Financial Incentives for Kidney Donations?

Recently, the United States reached a grim medical milestone: over 100,000 Americans now wait for a new kidney, liver, heart or lungs. Sadly, this comes as no surprise. Ever since the first successful organ transplant took place half a century ago, there have never been enough organs available to those who need them.

Over three-fourths of those on the national list are people waiting for a kidney: that’s 75,000 patients in need of a kidney transplant today. Only one in four of those on the list will get a kidney transplant this year. The rest will languish on dialysis until their names crawl to the top of the list – an ordeal that can take five to eight years in some areas of the country. That means, tragically, every day 11 people die waiting for a kidney that never arrives. These patients were healthy enough to benefit from a transplant when they were first placed on the list. But because no friend or relative was ready, willing or able to donate a kidney (a healthy person can live a perfectly good life with just one of his two kidneys), the patients had to wait their turn for an organ from someone who died.

Last year 6,306 friends and relatives donated a kidney to a loved one – the lowest number since 2000. We all should be thankful for these wonderful donors, but unfortunately there are just not enough of them to go around.

And despite decades of public education about the virtues of donating organs after death, only half of all Americans have designated themselves as donors on their drivers’ licenses. Moreover, if family members are unaware of a loved one’s preference, they often deny permission for the organs to be taken. And so the waiting list grows ever longer.

That’s why some experts think we need to alter our thinking about organ donations and allow financial incentives to help increase the number of organ donors. Dr. Sally Satel of the American Enterprise Institute, a kidney transplant recipient herself, and Dr. Benjamin Hippen, a nephrologist who serves on the ethics committee of the United Network for Organ Sharing (UNOS), believe the government should devise a safe, regulated system in which would-be donors are offered incentives to donate a kidney.

The idea is admittedly not a new one, but it may be an idea whose time has come. Such a proposal allows for some creative solutions. A financial incentive need not necessarily be a cash payment, but a material reward of some kind that makes it easier for people to become organ donors. For example, a donor could receive something as simple as lifelong health insurance.

The most efficient plan would be for states to implement their own creative ways of giving a combination of incentives to donors: tax credits, tuition vouchers or a contribution to a tax-free retirement account.

As Dr. Satel emphasizes, it would not be the sick person who reaches into his own bank account to reward the donor, but the government who provides compensation. That way, everyone in need of a kidney would benefit. And in keeping with the current system for distribution of organs, the kidney would go to the next person in line – not just someone who happens to be wealthy enough to pay for it.

Potential donors would receive education, undergo careful medical and psychological screening, and receive quality follow-up care. This is important because many critics say such a system would merely exploit poor donors in desperate need of financial help. But a meticulous months-long screening process and a non-cash reward can greatly eliminate that danger.

Such an approach has attracted the interest of at least one major policymaker in Washington: Senator Arlen Specter (R-PA). Specter wants legislation to revise the 1984 National Organ Transplant Act so it is no longer a felony for donors to receive compensation. This would clear the way for pilot studies of incentives. In the 1990s, Specter’s home state of Pennsylvania tried to give funeral benefits to families of organ donors but ran afoul of the national 1984 law.

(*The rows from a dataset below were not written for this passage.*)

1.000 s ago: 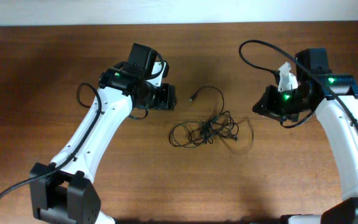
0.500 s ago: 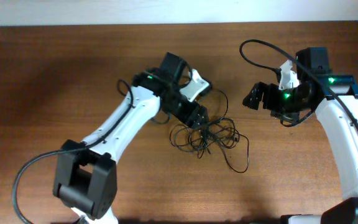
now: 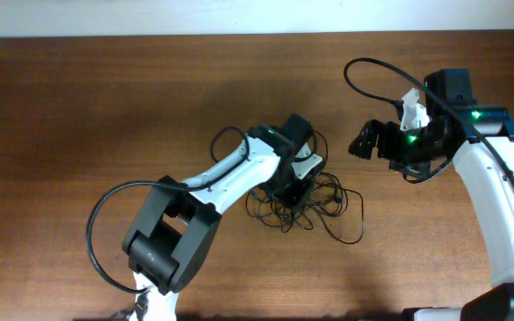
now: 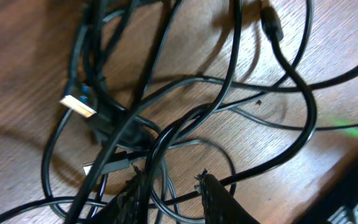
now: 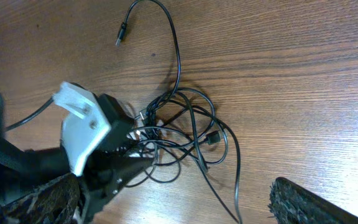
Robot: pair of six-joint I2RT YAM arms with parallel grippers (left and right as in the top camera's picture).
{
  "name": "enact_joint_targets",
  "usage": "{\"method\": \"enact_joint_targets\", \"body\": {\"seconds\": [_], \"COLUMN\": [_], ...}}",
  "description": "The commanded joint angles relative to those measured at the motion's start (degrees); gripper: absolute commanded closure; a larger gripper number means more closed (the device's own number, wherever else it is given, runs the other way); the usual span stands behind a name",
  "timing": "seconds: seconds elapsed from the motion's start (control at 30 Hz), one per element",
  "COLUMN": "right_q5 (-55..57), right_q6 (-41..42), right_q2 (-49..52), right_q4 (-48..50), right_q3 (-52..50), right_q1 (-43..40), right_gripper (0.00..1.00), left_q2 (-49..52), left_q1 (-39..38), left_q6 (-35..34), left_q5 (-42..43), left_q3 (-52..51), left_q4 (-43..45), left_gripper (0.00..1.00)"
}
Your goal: Untangle cables
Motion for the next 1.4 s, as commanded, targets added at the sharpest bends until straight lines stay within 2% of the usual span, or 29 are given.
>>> {"method": "enact_joint_targets", "body": {"seconds": [0.0, 0.03, 0.07, 0.1, 0.2, 0.3, 0.4, 0.47, 0.57, 0.67, 0.77, 0.9, 0.97, 1.0, 1.03, 1.1, 1.13, 1.2, 1.27, 1.3, 1.37], "right_q5": [0.66, 0.66, 0.66, 0.66, 0.68, 0.66, 0.59, -1.38, -9.49, -15.47, -15.32, -4.59, 1.66, 2.71, 5.73, 8.46, 9.35, 9.51, 9.79, 9.7, 9.68], "right_q6": [-0.17, -0.2, -0.2, -0.2, -0.22, -0.22, -0.92, -1.31, -1.33, 0.31, 6.56, 16.39, 18.95, 18.95, 19.58, 19.76, 19.78, 18.43, 13.79, 12.11, 9.68], "right_q2": [0.11, 0.11, 0.11, 0.11, 0.11, 0.11, 0.11, 0.11, 0.09, -0.02, 0.0, 0.07, 1.05, 1.68, 2.47, 3.02, 2.78, 1.66, -0.79, -1.11, -1.2], "right_q4": [-0.22, -0.2, -0.2, -0.2, -0.15, 0.07, 0.61, 1.88, 5.95, 10.25, 14.34, 18.18, 17.84, 16.96, 14.88, 12.81, 12.92, 12.85, 10.01, 7.02, 1.31], "right_q3": [1.18, 1.18, 1.18, 1.18, 1.18, 1.18, 1.18, 1.18, 1.2, 2.67, 3.34, 3.32, 3.26, 3.26, 3.21, 3.21, 3.26, 3.52, 6.1, 8.37, 12.74], "right_q1": [0.31, 0.31, 0.31, 0.31, 0.31, 0.31, 0.31, 0.31, 0.7, 4.42, 8.46, 14.47, 15.3, 15.28, 15.23, 15.19, 15.13, 15.13, 15.06, 14.34, 12.07], "right_gripper": [0.01, 0.01, 0.01, 0.01, 0.01, 0.01, 0.01, 0.01, 0.05, 0.23, 0.36, 0.45, 0.53, 0.53, 0.61, 0.96, 0.96, 0.96, 0.96, 0.96, 0.96], "left_q2": [0.66, 0.66, 0.66, 0.61, -2.69, -11.8, -21.11, -24.52, -24.52, -24.02, -21.27, -17.53, -17.55, -17.57, -17.57, -17.57, -17.57, -17.57, -17.35, -17.22, -17.22], "left_q1": [-1.18, -1.11, -0.85, -0.28, 4.55, 11.28, 14.97, 15.45, 15.5, 15.52, 15.52, 15.52, 15.52, 15.56, 15.69, 17.14, 18.47, 20.68, 21.51, 21.51, 21.51], "left_q6": [-2.05, -2.03, -2.03, -2.03, -1.99, -1.55, -1.64, -2.51, -8.94, -16.63, -18.91, -18.91, -18.91, -18.91, -18.88, -18.86, -18.6, -17.79, -15.17, -14.93, -14.05], "left_q5": [-6.56, -6.73, -6.73, -6.67, -6.69, -6.62, -6.4, -3.04, -2.58, -2.6, -0.98, 11.5, 17.64, 17.59, 17.57, 17.55, 17.25, 9.11, -6.75, -14.25, -22.95], "left_q3": [0.02, 0.02, 0.15, 1.42, 12.52, 23.69, 25.03, 25.03, 25.0, 24.96, 24.94, 24.96, 24.96, 24.96, 24.96, 24.96, 24.96, 24.96, 24.96, 24.92, 24.85], "left_q4": [-0.07, 0.15, 0.37, -0.31, -7.45, -11.13, -9.4, -7.3, -6.36, -5.86, -6.1, -3.45, -0.24, -0.26, -0.59, -0.7, -0.76, -3.39, -8.79, -11.96, -15.65], "left_gripper": [0.7, 0.77, 0.96, 1.0, 1.0, 1.0, 1.0, 1.0, 1.0, 1.0, 1.0, 1.0, 1.0, 1.0, 1.0, 1.0, 1.0, 0.99, 0.95, 0.84, 0.74]}}
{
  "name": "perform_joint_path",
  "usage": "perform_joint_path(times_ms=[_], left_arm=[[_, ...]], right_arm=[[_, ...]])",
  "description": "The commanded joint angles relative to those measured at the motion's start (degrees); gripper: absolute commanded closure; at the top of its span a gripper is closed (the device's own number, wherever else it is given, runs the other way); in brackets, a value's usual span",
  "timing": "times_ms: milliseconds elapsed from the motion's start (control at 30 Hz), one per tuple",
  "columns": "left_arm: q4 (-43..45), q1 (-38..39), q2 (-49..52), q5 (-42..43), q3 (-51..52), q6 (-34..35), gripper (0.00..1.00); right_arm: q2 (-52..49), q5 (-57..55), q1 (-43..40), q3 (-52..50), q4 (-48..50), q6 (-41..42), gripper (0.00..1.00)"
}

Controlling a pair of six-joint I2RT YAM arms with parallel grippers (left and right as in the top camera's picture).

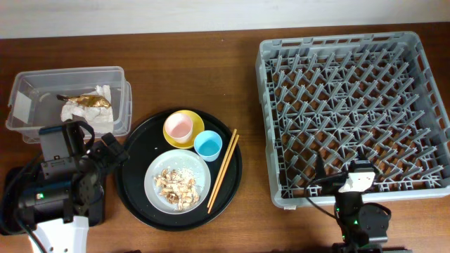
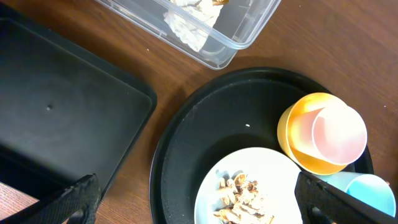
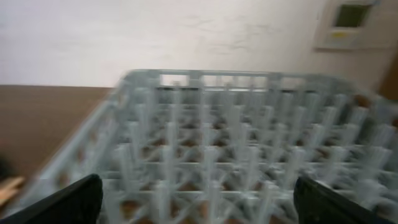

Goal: Sort waste into correct bins and load items into the dishwasher rack
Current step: 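Reach the right gripper to the blue cup and grasp it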

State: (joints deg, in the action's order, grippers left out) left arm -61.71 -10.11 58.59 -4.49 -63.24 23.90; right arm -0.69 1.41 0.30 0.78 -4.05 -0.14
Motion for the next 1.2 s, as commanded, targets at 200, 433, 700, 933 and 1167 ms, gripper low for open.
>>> perform_joint_path(times_ms=[200, 433, 700, 933, 1167], left_arm=[[-0.13, -0.28, -0.44, 0.61, -1.31, 0.94, 0.01], [-0.13, -0.31, -0.44, 0.61, -1.31, 0.94, 0.01], [-0.13, -0.28, -0.44, 0.61, -1.31, 0.94, 0.01], [-0.13, -0.31, -0.44, 0.61, -1.31, 0.94, 0.01], [-0.13, -0.31, -0.44, 0.61, -1.31, 0.94, 0.01]], right_arm=[[0.35, 42.51, -0.33, -0.46, 12.68, 91.21, 0.02], [-0.63, 21.9, -0.37, 11.41, 31.15, 89.22, 0.02], [-36.35, 30.4, -0.31, 68.65, -30.84, 39.98, 0.02], [-77.53, 15.78, 21.4, 106.64, -70.1, 21.4, 0.02], [-98.14, -11.15, 46.42, 107.14, -67.08, 21.55, 0.02]])
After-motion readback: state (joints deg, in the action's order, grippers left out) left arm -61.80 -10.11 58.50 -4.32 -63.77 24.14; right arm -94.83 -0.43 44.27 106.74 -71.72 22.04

Financial incentives are certainly not the entire answer; and they will not guarantee an organ to every patient who needs one. But together with existing altruistic donations and paired kidney donations (allowed by law late last year), financial incentives could make a large difference in the lives of the 100,000 Americans on the waiting list today.

John A. Schall, MPP, is a vice president at Jefferson Government Relations in Washington, D.C.